WHAT TO DO:
Down to the last line below, give the listing again exactly.

RECORDED INFORMATION:
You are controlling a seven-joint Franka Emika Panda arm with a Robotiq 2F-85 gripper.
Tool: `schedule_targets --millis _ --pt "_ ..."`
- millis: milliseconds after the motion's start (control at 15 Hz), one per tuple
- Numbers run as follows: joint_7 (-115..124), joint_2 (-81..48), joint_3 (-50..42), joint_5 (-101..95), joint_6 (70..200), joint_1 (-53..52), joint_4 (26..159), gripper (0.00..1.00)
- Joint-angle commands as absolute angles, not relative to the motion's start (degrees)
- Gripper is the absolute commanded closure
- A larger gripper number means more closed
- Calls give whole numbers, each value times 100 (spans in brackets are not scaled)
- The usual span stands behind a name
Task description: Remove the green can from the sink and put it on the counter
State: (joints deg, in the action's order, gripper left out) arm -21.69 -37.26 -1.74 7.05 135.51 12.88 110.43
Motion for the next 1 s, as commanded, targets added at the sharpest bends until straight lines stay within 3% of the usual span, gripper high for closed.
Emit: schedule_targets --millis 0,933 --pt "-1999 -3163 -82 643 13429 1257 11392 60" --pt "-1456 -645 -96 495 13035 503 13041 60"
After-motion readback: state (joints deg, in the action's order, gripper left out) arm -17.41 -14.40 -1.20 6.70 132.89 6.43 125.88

REPLY TO THE EXERCISE:
You are controlling a seven-joint Franka Emika Panda arm with a Robotiq 2F-85 gripper.
Tool: `schedule_targets --millis _ --pt "_ ..."`
- millis: milliseconds after the motion's start (control at 15 Hz), one per tuple
- Numbers run as follows: joint_7 (-115..124), joint_2 (-81..48), joint_3 (-50..42), joint_5 (-101..95), joint_6 (70..200), joint_1 (-53..52), joint_4 (26..159), gripper (0.00..1.00)
- Joint-angle commands as absolute angles, not relative to the motion's start (degrees)
- Gripper is the absolute commanded closure
- A larger gripper number means more closed
- Calls give whole numbers, each value times 100 (spans in brackets are not scaled)
- The usual span stands behind a name
Task description: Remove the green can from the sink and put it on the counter
State: (joints deg, in the action's order, gripper left out) arm -21.69 -37.26 -1.74 7.05 135.51 12.88 110.43
Motion for the next 1 s, as commanded, targets added at the sharpest bends until straight lines stay within 3% of the usual span, gripper high for closed.
Emit: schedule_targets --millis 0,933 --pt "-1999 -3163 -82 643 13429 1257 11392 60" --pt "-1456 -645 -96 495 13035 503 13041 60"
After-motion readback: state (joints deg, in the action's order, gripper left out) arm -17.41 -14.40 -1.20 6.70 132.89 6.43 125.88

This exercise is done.